### Task description:
Provide the number of lines in the material below that include the word "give", without any accompanying text.

### Supplied information:

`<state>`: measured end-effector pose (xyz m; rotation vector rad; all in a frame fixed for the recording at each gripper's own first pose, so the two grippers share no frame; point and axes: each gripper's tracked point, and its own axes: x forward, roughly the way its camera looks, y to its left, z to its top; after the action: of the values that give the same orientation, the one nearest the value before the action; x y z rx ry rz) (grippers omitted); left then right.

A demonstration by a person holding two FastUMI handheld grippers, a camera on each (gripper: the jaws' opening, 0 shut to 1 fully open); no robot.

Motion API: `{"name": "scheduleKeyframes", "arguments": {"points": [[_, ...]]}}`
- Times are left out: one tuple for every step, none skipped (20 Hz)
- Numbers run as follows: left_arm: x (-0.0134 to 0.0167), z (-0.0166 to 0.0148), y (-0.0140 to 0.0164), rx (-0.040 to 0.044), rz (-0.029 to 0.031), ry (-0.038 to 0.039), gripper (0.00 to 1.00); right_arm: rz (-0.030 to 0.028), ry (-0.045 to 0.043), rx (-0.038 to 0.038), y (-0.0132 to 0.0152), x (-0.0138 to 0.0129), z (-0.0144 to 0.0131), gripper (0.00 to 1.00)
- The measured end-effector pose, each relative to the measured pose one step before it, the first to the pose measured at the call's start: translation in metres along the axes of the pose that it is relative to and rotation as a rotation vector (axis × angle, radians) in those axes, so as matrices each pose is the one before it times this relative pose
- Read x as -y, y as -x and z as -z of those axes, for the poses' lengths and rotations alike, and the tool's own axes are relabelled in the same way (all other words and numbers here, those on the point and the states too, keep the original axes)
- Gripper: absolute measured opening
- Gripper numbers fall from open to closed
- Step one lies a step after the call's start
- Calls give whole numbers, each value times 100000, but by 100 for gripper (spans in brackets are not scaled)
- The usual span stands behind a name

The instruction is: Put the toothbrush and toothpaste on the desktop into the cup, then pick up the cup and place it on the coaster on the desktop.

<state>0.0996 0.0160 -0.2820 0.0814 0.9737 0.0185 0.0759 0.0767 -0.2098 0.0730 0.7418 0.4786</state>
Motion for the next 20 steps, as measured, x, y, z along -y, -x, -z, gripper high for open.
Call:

### Task answer:
2